Значит, все произошло не так, как рассказала мне Мари. Она изобразила передо мной наполовину вымышленную сцену. Для чего? Чтобы отомстить за то, что потерпела поражение? А она, конечно, потерпела его, раз к маме вернулось спокойствие.
— Да, я успокоилась. О, не столько из-за ее выпада против всего, что мы для нее олицетворяем, но и оттого, бедный дружок мой, что я увидела ее. Я признаю, — добавила она тут же, — у нее прекрасные глаза. Этого у нее не отнимешь. Но выглядит она много старше своего возраста: это женщина, которая трудится, ведь так?
— Да, — сказал я, — и которая много страдала.
— О! Такие страдания...
Мама благоразумно проглотила последние слова. Помолчав, я спросил:
— Вы говорили о Мальтаверне?
— Нет, разумеется! На это у нее не хватило наглости, если не считать ее тирады против земельной собственности и крупных собственников.
— Ручаюсь, она возмущалась тем, что мы не делимся с фермерами доходами от вырубки леса?
Я спросил это самым безразличным тоном. Слегка отодвинувшись, я разглядывал освещенное лампой крупное бледное лицо, на котором не выражалось ничего, кроме изумления:
— Чего ты добиваешься? Представляешь себе, как бы я отчитала ее, если бы она посмела... Но ты не ужинал, мой бедный малыш. Сегодня у нас заливной цыпленок. Иди, не беспокойся обо мне, я довольна.

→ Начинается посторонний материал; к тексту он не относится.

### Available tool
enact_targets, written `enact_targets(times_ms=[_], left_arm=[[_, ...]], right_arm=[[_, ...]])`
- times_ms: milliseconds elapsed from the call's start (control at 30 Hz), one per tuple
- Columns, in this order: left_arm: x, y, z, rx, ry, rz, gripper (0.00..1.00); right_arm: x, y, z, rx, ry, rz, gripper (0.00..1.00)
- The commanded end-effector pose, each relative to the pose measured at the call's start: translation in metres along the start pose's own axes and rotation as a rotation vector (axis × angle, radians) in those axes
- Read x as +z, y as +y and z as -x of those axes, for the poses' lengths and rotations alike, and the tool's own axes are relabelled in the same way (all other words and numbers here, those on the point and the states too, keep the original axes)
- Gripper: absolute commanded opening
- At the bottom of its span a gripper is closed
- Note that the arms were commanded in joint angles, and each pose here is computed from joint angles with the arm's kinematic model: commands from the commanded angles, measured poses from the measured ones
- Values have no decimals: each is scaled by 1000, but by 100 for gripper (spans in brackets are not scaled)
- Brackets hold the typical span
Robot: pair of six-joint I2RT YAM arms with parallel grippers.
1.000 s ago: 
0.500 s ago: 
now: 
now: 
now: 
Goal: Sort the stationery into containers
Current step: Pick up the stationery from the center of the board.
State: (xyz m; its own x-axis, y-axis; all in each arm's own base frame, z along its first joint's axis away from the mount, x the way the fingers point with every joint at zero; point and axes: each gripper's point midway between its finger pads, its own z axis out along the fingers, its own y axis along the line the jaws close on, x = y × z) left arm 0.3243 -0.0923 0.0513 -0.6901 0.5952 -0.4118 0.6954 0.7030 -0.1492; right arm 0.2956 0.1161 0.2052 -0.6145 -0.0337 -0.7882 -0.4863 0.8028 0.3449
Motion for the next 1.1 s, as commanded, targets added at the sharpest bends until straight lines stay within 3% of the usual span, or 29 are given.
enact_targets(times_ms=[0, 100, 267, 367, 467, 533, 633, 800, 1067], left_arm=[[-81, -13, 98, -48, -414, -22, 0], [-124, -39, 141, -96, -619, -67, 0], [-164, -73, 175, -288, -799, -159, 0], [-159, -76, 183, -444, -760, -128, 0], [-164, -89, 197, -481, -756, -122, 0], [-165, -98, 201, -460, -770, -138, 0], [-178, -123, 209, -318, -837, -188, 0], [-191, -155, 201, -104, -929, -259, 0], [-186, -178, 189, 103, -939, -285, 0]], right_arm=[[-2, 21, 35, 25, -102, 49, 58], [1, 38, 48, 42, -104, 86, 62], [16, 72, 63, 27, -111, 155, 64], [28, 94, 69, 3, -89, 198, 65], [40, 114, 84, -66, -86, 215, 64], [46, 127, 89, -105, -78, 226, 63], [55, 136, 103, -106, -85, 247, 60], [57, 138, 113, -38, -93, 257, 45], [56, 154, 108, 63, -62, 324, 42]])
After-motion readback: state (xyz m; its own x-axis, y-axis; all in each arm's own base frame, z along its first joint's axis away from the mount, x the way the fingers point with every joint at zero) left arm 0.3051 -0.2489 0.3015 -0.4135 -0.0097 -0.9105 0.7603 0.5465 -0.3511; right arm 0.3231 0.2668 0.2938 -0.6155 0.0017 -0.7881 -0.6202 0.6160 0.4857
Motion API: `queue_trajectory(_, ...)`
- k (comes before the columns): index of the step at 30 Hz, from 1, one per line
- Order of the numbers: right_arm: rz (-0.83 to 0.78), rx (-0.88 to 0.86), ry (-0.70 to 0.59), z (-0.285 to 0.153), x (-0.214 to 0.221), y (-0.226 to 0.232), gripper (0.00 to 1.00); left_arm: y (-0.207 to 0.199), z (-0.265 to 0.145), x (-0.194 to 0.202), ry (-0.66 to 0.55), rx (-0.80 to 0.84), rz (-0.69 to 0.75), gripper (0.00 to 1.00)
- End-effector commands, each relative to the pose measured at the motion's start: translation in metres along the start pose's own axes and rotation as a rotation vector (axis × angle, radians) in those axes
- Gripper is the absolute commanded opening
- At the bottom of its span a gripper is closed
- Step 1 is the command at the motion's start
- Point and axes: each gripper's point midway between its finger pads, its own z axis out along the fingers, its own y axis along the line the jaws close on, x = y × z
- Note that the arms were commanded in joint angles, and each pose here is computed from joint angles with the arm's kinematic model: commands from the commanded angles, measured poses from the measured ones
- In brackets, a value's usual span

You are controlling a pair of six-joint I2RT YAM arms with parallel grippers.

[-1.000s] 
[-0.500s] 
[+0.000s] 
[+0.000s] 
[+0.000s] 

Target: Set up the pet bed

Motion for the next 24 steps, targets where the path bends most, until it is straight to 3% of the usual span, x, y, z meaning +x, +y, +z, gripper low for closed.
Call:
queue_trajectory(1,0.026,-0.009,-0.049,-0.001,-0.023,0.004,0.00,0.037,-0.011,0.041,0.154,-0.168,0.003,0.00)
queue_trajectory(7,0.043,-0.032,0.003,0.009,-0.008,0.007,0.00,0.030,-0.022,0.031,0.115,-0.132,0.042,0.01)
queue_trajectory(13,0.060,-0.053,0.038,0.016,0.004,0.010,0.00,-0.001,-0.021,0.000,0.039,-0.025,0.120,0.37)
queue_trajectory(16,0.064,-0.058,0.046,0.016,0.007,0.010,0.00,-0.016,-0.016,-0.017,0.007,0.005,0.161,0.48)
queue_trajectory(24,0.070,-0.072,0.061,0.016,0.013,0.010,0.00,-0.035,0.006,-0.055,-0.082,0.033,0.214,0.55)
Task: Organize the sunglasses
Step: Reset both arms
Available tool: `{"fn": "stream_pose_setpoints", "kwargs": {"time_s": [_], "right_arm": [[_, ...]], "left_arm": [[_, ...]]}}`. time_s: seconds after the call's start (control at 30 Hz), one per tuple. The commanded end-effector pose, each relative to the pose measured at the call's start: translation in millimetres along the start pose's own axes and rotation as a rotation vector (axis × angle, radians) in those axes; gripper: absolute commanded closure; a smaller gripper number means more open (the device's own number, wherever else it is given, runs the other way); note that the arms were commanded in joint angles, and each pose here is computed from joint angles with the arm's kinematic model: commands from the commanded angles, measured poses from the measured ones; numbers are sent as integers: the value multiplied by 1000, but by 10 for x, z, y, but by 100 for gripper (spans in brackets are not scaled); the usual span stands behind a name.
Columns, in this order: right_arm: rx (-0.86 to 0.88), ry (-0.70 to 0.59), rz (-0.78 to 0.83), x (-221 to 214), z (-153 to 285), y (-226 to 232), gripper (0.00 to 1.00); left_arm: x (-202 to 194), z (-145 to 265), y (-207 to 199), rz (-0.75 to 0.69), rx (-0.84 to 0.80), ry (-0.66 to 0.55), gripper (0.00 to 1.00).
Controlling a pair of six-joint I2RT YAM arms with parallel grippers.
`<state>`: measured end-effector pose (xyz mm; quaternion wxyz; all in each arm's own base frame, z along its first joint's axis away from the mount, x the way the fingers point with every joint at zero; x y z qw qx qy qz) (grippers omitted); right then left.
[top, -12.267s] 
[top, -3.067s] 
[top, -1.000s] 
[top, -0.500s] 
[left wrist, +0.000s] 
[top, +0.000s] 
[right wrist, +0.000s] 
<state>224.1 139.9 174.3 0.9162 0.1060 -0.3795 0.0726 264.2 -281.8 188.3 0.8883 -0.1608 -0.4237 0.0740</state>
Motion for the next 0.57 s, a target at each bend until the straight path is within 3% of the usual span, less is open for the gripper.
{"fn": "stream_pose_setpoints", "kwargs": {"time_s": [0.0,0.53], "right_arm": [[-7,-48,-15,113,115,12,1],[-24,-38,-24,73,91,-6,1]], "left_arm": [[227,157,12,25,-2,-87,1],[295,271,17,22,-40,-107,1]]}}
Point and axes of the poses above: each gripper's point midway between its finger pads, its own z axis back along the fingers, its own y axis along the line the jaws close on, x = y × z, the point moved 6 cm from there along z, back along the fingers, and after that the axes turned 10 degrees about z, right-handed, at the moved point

Я был голоден и поел с аппетитом под одобрительным взглядом Луи Ларпа. Я еще не страдал. Может быть, я и не буду страдать? Я считался болезненно-чувствительным ребенком, а потом — подростком и сам этому верил. Но только я один знал, каким чудовищем равнодушия могу я внезапно обернуться, и не только по отношению к другим, но и по отношению к самому себе. Почему Мари обрушилась именно на меня? Почему она решила выместить на мне обиду за то, что мама взяла над ней верх, как брала верх над фермерами, слугами, арендаторами, поставщиками, Нума Серисом и, более чем над всеми, над своим несчастным сыном? Быть может. Мари внезапно возненавидела во мне все, что раньше особенно любила: мою слабость, мою неизлечимую инфантильность. «Чего я добиваюсь?» Она решительно вырвалась из своего последнего сна о счастье, которое воплощалось для нее во мне... А я? А я? Растянувшись за кисейным пологом, я прислушивался к зудению москитов, круживших вокруг меня с ожесточением диких зверей. Я и не подозревал, что появление самого опасного зверя еще впереди. Я все твердил: а я? Я стиснул зубы. Нет, я не так чувствителен, как все они считают, и даже не так слаб.